In August 2019, The New York Times’ 1619 Project emerged, with great acclaim, to reframe our country’s history commemorating and re-examining 400 years of slavery in the US. Cyclones, typhoons, tornadoes, and wildfires followed, and then…the Global COVID-19 Pandemic; shelter in place, no college, no March Madness or professional sports, no concerts or large gatherings, a nation deeply, politically divided, and no school – just stay at home and deal! And you will have a lot of time to think and reflect.
And then George Floyd! Enter still another death of an unarmed black man at the hands and knees of police officers. Pent-up and trapped anger, restlessness, frustration, fear, and “enough is enough” erupted. Shelter in place, masks or none, people spilled into the streets everywhere, in the US and across the globe in massive Black Lives Matter protests. The movement that came to life in 2013 after Trayvon Martin’s death and subsequent acquittal of his murderer was reborn with new energy.

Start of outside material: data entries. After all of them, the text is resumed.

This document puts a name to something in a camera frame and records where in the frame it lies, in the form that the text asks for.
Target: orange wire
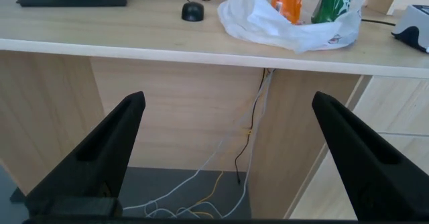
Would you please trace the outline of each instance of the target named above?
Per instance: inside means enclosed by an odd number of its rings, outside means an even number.
[[[217,188],[217,184],[219,183],[219,180],[221,179],[222,175],[223,175],[223,171],[217,177],[217,180],[216,180],[216,183],[214,184],[212,192],[206,198],[203,198],[203,199],[197,201],[195,204],[200,204],[201,202],[207,201],[215,193],[216,188]]]
[[[212,219],[214,219],[214,217],[213,217],[213,215],[211,215],[210,213],[205,213],[205,212],[203,212],[203,211],[196,211],[196,212],[192,212],[192,213],[194,213],[195,215],[208,215],[209,217],[211,217]]]

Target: computer mouse
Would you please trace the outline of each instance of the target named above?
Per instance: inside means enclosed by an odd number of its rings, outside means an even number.
[[[204,19],[204,6],[201,3],[189,2],[183,5],[182,19],[198,22]]]

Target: wooden desk
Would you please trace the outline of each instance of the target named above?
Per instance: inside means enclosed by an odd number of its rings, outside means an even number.
[[[289,217],[326,155],[311,108],[316,91],[357,106],[378,131],[429,134],[428,98],[416,100],[428,93],[429,57],[394,40],[386,25],[363,23],[349,48],[295,54],[227,35],[217,17],[222,0],[205,3],[200,23],[180,19],[183,0],[104,9],[23,9],[15,1],[0,0],[0,158],[25,193],[135,91],[147,107],[129,165],[198,169],[251,105],[263,68],[279,70],[253,136],[254,217]],[[395,94],[398,104],[383,101]],[[426,108],[409,119],[410,102]],[[371,119],[384,119],[383,110],[407,121]],[[249,126],[236,128],[207,169],[234,171]],[[249,150],[239,169],[248,161]]]

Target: white cable
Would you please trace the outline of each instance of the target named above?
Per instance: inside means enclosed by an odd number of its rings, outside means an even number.
[[[256,103],[256,101],[258,100],[258,98],[261,96],[263,89],[265,88],[265,84],[268,82],[268,80],[265,80],[262,83],[262,86],[253,102],[253,104],[251,105],[254,106],[254,104]],[[241,118],[240,120],[237,122],[237,125],[241,125],[241,122],[245,119],[246,116],[250,115],[250,112],[253,108],[251,108],[250,110],[248,110]],[[229,139],[229,137],[232,135],[234,128],[231,128],[231,130],[229,131],[229,133],[219,142],[217,149],[213,152],[213,154],[208,158],[208,160],[195,172],[195,174],[193,176],[191,176],[190,178],[186,179],[184,182],[182,182],[181,184],[179,184],[178,186],[176,186],[175,188],[173,188],[169,193],[163,195],[162,197],[159,197],[155,200],[149,201],[146,204],[142,204],[142,205],[136,205],[136,206],[132,206],[132,207],[125,207],[123,210],[129,210],[129,209],[135,209],[135,208],[140,208],[140,207],[145,207],[147,205],[150,205],[156,201],[162,200],[166,197],[168,197],[169,195],[171,195],[174,191],[176,191],[177,189],[179,189],[181,186],[183,186],[184,184],[186,184],[188,181],[192,180],[193,178],[195,178],[195,176],[198,175],[198,173],[211,161],[211,159],[213,158],[213,156],[215,156],[217,154],[217,152],[219,151],[219,149],[221,148],[221,146],[223,145],[223,142],[226,139]]]
[[[149,216],[149,215],[147,214],[146,208],[147,208],[147,206],[145,206],[145,207],[143,208],[143,212],[145,213],[145,217],[151,217],[151,216]],[[157,202],[155,202],[155,210],[158,210],[158,203],[157,203]]]
[[[259,129],[259,124],[261,123],[261,120],[262,120],[262,117],[265,115],[265,110],[267,109],[267,97],[268,97],[268,93],[269,93],[269,87],[271,86],[271,80],[272,80],[272,75],[273,75],[273,72],[271,72],[271,74],[267,77],[267,79],[264,81],[264,83],[263,83],[263,85],[262,85],[262,87],[261,87],[261,89],[259,90],[259,92],[258,92],[258,94],[257,94],[257,97],[256,97],[256,100],[260,97],[260,94],[262,93],[262,91],[263,91],[263,89],[264,89],[264,86],[265,86],[265,83],[266,82],[268,82],[269,84],[268,84],[268,87],[267,87],[267,90],[266,90],[266,92],[265,92],[265,96],[264,96],[264,104],[263,104],[263,110],[262,110],[262,114],[261,114],[261,116],[259,117],[259,119],[258,119],[258,122],[256,123],[256,125],[255,125],[255,136],[257,135],[257,131],[258,131],[258,129]],[[202,205],[202,204],[208,204],[208,205],[210,205],[211,207],[213,207],[213,209],[218,213],[218,215],[222,218],[222,219],[224,219],[224,218],[226,218],[226,217],[228,217],[229,215],[231,215],[232,213],[234,213],[234,211],[238,208],[238,206],[241,204],[241,202],[243,201],[243,199],[244,199],[244,196],[245,196],[245,194],[246,194],[246,190],[247,190],[247,182],[248,182],[248,180],[249,180],[249,173],[250,173],[250,168],[251,168],[251,160],[252,160],[252,158],[253,158],[253,149],[254,149],[254,145],[255,145],[255,138],[253,138],[253,141],[252,141],[252,143],[251,143],[251,152],[250,152],[250,159],[249,159],[249,165],[248,165],[248,167],[247,167],[247,172],[246,172],[246,178],[245,178],[245,181],[244,181],[244,187],[243,187],[243,194],[241,195],[241,198],[239,199],[239,201],[238,201],[238,203],[235,205],[235,207],[229,212],[229,213],[227,213],[225,216],[222,216],[221,215],[221,213],[217,210],[217,208],[212,204],[212,203],[210,203],[210,202],[202,202],[202,203],[198,203],[198,204],[195,204],[195,205],[192,205],[191,207],[188,207],[187,209],[185,209],[185,207],[180,207],[179,208],[179,210],[180,209],[184,209],[183,211],[181,211],[181,212],[179,212],[177,215],[176,215],[176,217],[178,217],[179,215],[181,215],[181,214],[183,214],[183,213],[185,213],[186,211],[189,211],[189,212],[191,212],[191,209],[193,209],[193,208],[195,208],[195,207],[197,207],[197,206],[199,206],[199,205]]]
[[[164,208],[156,209],[156,210],[152,211],[151,213],[149,213],[146,217],[151,217],[153,214],[156,214],[158,211],[165,211],[168,214],[171,214],[171,217],[177,218],[177,216],[173,212],[171,212],[170,210],[164,209]]]
[[[195,208],[195,207],[197,207],[197,206],[199,206],[199,205],[203,205],[203,204],[208,204],[208,205],[210,205],[211,207],[213,207],[213,209],[216,211],[216,213],[219,215],[219,217],[222,217],[222,214],[217,210],[217,208],[216,208],[212,203],[210,203],[210,202],[208,202],[208,201],[204,201],[204,202],[201,202],[201,203],[195,204],[195,205],[193,205],[193,206],[191,206],[191,207],[188,207],[188,208],[180,207],[180,208],[179,208],[179,210],[180,210],[180,209],[184,209],[184,210],[183,210],[183,211],[181,211],[181,212],[179,212],[179,213],[177,214],[177,216],[179,216],[179,215],[183,214],[183,213],[184,213],[184,212],[186,212],[186,211],[191,211],[193,208]]]
[[[271,73],[268,76],[268,87],[267,87],[267,92],[265,93],[265,98],[264,98],[264,103],[263,103],[263,110],[262,110],[262,114],[261,117],[258,119],[257,124],[256,124],[256,130],[255,130],[255,136],[257,135],[257,131],[259,129],[259,124],[261,123],[261,119],[262,117],[265,115],[265,110],[267,109],[267,96],[268,96],[268,92],[269,92],[269,87],[271,86],[271,79],[272,79],[273,74]],[[252,158],[253,158],[253,149],[254,149],[254,145],[255,145],[255,138],[253,138],[252,144],[251,144],[251,151],[250,151],[250,161],[249,161],[249,165],[247,167],[247,173],[246,173],[246,179],[244,181],[244,188],[243,188],[243,194],[241,195],[241,198],[239,200],[239,202],[235,205],[235,207],[226,215],[224,215],[222,217],[222,219],[228,217],[229,215],[231,215],[236,209],[237,207],[241,204],[241,201],[243,201],[244,196],[246,195],[246,190],[247,190],[247,181],[249,180],[249,173],[250,173],[250,167],[251,167],[251,163],[252,163]]]

That energy felt so very different during Summer 2020 – the diversity and youth of the crowds, the global outcry in initially surprising places, the consistency and seeming permanence and energy around fighting injustice, discrimination, senseless brutality, and political turmoil. And alumni of color of our many institutions “suddenly” took to offer truths, hurts, slights, stories, and insensitivity to their very alma maters via Instagram, Twitter, and other social media.
In Spike Lee’s Do the Right Thing from 1989, the black character, Radio Raheem, at the end of the movie is killed by police officers. In Lee’s movie School Daze from the year before, the final scene is the loud screaming of “Wake Up!” Protesters in the streets and our alumni of color in #BlackatSchoolX are telling us to Wake Up. If our country is to thrive again, we must commit to starting anew. Our schools must become the fertile grounds that allow our students, students from any background, their full potential, the skills and tools they need to succeed, and on equal footing.
It is time for our schools to listen closely, to embrace the feedback, to learn, to commit to the work, and provide a more robust experience for all of our students, an experience where they feel part of the very fabric of the school, where they matter and belong. Institutional racism, white privilege, and anti-racist training need to be examined closely, and students need to see themselves reflected in what and how we teach and assess, and by whom.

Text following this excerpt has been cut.